Faculty & Leadership Blog / Research and Practice

Will the Real Sustainability Leader Please Stand Up?

S. Sinan Erzurumlu, Associate Professor of Technology and Operations Management

A new generation of entrepreneurs, leaders, and thinkers can shift the management paradigm from traditional business to sustainable business. When I speak with various managers and entrepreneurs (in mining, high tech, clean tech, energy, manufacturing, services), they proudly (and rightfully) mention their sustainability efforts. While some of these efforts make only tiny dents in the sustainability debt, others are very innovative, but still waiting for mass adoption and a shift in thinking and behavior. Even realizing that you have to clean up your act and make this a core discussion in your business model is a significant step.

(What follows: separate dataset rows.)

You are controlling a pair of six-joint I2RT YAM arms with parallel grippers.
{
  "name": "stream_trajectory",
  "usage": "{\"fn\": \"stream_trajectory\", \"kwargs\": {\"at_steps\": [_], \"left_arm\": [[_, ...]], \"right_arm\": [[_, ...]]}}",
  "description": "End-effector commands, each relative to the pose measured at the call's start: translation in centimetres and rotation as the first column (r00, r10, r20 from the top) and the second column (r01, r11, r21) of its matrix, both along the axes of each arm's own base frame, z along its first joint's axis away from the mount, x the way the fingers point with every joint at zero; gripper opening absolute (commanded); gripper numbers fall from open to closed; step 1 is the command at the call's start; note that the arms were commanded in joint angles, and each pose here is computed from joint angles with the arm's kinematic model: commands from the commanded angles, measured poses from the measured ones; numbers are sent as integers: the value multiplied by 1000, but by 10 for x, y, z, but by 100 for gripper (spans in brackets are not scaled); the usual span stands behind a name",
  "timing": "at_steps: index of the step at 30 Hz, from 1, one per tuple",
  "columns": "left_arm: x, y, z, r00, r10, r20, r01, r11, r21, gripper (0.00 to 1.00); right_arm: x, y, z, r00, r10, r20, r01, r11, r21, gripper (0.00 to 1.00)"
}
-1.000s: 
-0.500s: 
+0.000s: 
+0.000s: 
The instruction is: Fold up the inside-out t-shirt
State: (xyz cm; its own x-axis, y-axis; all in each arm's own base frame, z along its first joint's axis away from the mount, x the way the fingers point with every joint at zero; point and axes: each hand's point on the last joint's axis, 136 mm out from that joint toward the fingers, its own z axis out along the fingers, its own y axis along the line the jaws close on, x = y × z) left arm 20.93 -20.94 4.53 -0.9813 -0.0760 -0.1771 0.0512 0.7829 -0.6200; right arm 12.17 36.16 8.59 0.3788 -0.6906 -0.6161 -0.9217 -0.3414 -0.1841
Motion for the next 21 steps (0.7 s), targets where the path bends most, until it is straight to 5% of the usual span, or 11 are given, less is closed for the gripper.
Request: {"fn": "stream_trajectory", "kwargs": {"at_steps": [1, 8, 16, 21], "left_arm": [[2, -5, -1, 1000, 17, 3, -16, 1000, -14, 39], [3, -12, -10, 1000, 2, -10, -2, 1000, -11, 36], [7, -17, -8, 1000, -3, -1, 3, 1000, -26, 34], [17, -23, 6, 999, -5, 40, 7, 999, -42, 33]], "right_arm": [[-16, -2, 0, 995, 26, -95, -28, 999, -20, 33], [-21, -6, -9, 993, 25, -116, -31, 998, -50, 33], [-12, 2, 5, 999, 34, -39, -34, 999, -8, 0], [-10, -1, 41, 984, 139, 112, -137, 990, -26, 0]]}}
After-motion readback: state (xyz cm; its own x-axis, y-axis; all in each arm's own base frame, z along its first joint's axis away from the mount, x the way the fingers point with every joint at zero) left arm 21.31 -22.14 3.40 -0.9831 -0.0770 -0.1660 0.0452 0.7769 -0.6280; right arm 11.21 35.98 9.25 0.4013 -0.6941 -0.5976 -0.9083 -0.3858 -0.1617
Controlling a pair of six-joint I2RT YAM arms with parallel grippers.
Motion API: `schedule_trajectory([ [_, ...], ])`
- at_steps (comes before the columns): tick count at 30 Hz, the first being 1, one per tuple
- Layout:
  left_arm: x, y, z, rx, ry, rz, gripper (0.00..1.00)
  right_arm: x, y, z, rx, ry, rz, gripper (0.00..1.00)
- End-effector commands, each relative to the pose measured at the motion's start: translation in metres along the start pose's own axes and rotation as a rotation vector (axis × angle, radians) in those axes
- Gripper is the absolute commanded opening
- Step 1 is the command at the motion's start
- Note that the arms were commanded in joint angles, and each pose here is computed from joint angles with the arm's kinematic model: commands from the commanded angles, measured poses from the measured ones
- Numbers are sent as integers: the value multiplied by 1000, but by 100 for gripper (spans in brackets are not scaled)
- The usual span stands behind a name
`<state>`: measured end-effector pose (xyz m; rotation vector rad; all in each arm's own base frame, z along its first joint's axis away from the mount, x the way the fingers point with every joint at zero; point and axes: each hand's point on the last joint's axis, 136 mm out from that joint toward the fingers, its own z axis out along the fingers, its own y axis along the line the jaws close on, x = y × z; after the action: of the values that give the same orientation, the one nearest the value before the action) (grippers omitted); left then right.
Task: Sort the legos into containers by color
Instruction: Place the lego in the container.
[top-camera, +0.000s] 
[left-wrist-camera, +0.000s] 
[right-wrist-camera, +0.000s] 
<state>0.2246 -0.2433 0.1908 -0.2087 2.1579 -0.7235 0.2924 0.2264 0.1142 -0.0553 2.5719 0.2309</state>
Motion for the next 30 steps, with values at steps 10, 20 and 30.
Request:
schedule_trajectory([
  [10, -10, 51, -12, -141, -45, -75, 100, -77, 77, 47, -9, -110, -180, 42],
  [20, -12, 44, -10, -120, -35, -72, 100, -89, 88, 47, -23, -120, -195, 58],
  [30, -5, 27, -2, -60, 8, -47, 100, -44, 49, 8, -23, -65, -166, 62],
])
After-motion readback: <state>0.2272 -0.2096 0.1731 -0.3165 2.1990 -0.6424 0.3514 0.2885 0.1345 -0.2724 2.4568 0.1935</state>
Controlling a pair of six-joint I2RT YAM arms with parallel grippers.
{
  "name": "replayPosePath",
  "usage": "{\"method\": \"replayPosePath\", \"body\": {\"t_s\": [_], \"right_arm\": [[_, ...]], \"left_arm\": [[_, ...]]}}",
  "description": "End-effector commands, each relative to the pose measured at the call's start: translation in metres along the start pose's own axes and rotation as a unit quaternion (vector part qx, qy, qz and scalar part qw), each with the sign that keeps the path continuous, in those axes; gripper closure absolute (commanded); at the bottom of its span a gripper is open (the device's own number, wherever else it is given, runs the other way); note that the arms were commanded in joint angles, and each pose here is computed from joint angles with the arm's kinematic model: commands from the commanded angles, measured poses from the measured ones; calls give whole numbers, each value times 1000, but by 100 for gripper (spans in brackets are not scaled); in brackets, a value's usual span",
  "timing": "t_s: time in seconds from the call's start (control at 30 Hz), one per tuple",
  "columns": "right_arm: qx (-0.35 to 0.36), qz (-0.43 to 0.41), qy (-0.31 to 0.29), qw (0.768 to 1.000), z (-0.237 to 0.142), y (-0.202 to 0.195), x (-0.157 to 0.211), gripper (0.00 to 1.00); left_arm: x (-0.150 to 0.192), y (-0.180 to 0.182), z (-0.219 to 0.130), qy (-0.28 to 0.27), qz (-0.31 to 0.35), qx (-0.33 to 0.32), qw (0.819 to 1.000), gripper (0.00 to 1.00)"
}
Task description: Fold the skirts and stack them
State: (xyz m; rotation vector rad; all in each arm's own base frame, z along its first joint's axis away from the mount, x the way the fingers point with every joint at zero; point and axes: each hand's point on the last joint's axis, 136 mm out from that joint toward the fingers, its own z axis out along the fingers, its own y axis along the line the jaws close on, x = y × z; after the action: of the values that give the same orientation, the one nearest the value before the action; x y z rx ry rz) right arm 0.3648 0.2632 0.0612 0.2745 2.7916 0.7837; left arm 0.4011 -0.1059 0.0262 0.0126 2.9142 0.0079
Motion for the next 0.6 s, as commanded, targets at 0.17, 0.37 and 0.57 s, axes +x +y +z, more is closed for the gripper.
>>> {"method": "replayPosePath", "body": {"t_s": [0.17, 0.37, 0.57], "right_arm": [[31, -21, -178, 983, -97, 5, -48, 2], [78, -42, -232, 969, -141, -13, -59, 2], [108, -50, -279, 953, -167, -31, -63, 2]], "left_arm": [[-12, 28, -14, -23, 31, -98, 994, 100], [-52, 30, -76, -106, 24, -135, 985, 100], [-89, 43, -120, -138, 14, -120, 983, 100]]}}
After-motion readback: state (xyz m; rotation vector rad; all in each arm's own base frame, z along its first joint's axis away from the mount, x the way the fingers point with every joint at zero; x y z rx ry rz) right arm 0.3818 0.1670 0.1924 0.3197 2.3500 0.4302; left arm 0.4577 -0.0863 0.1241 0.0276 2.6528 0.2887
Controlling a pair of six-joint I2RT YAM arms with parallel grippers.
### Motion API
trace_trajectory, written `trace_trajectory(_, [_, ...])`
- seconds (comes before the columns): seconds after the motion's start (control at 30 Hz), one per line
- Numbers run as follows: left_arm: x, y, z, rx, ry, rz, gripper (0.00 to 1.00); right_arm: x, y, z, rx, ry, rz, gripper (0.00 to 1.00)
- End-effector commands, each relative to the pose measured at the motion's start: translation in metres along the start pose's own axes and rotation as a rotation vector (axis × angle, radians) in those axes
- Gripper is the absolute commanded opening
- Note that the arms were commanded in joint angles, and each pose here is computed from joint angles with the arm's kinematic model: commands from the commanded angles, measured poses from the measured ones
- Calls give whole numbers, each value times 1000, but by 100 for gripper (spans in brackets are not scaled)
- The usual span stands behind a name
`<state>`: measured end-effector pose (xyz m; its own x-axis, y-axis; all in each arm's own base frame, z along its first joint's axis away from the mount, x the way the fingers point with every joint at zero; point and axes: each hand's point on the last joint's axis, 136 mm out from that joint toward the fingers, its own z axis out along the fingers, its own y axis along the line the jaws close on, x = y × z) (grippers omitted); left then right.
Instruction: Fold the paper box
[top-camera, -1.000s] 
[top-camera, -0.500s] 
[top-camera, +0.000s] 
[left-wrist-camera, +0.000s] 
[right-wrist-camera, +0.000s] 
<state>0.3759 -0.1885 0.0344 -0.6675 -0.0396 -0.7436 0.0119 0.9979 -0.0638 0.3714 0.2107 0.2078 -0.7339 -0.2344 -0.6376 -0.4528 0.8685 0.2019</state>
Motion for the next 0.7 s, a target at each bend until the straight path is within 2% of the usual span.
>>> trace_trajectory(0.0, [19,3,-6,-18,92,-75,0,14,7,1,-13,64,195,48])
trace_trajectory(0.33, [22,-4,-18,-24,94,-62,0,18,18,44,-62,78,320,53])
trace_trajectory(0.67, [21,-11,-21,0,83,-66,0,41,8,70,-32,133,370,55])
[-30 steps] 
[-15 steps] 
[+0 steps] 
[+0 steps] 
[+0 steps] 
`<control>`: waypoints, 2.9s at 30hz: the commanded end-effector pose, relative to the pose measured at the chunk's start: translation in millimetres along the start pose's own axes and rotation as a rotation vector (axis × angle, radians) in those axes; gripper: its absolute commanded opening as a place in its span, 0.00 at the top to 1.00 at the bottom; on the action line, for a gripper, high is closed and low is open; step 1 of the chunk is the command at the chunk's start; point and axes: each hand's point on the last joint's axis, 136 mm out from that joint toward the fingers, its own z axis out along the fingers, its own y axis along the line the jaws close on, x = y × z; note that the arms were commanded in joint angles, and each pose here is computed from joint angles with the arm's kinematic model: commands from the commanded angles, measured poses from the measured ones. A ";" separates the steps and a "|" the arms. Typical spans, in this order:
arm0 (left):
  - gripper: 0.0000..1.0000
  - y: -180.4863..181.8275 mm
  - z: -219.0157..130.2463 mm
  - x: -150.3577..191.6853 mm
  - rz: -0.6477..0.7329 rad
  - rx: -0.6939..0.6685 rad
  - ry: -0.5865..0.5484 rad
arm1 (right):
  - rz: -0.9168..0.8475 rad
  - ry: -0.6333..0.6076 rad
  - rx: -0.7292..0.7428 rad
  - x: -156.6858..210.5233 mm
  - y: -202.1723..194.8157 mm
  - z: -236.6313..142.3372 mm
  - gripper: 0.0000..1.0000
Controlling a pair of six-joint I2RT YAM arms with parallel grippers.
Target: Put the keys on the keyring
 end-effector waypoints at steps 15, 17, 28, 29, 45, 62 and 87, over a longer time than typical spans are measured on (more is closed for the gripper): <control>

Instilling a global culture of sustainability is a continuous improvement process, and it will take generations to change our economic values and addictions. Corporate strategy must be modified to stop the economic and political manipulations, represent the real costs of business, and invest equivalently in ecologically smart infrastructure and social value generation. This transformation has to start with leaders adopting the principles of sustainability thinking and generating business model innovations within the sustainability context. Some firms may tout their improvements in operational efficiency as big steps in sustainability – and this is progress, considering where we have been. However, real sustainability leaders should utilize three principles of sustainability to achieve a fundamental transformation.

Environment is not a public good; pollution cannot be free.
It has been extremely cheap, and free in some cases, for businesses to use natural resources. The economic assumptions that nature is an abundant resource and a limitless source for waste have led to treating the environment as a public good–abundant and freely accessible, like air. In the absence of regulation, environmental resources are underpriced and corporations are incentivized to use more than is socially efficient. Sustainable business models are concerned with diverse stakeholders. Our most important stakeholder is Mother Nature, who is also the most silent. Leaders must fully understand the shortcomings of traditional economic assumptions and the long term consequences.

Sustainability thinking is systems thinking.
The traditional linear thinking of economic systems may not hold the organization directly responsible for procurement decisions like resource extraction and after-sales decisions like end-of-life destiny of products. Yet, goods no longer flow in one direction. The supply chain itself is extended in both directions and involves many stakeholders. The true leader must realize diverse interactions and assess the impacts of a business through all stages of a product’s life cycle. Then, she can make decisions with minimum impact for the longevity of the system, not necessarily for one party.

Sustainable solutions require long term decision making.
In a traditional growth-induced and consumption-focused business model, sustainability efforts are accepted if they lead to cost reduction or profitability: short term metrics. Companies link energy efficiency to cost savings; green product differentiation to increased market share; or carbon reductions to avoiding costly regulations. The solutions to the problems we are dealing with require economic and social sacrifices for greater longer term return on investment. Thus, the real sustainability thought leader should evaluate the impact of decisions in the long term.

Entrepreneurial Thought and Action for Sustainability
Sustainability leaders who develop business models including these three principles of sustainability will generate novel ideas. This requires an entrepreneurial mindset. No matter how perplexing the constraints are, the entrepreneurial approach calls for optimism, experimentation and collaboration.

The challenge for business education is to nurture the culture of entrepreneurial sustainability thinking in curriculum design. MBA programs on sustainability should offer entrepreneurial thought and action (ETA) for solving “big and wicked” problems. Educational institutions have to confront the old, debate the new, and make way for the innovative. Sustainability innovations promote an economic and social environment that is going to change consumer behavior, seek a different regulatory framework, and delay financial earnings. That is ambitious. That is going against the Main Street, Washington, and Wall Street.

Are the institutions responsible for educating the next generation of sustainability leaders teaching a new framework for thinking, or are they simply offering to meet the needs for business as usual? I would like to see the former idea taking root in business schools. Anyone who wants to think within this framework must demand a thought and action paradigm that is going against the old economy. This is a major undertaking for business education, and is what every MBA must demand.

This post is adapted from a blog Erzurumlu previously published on Triple Pundit.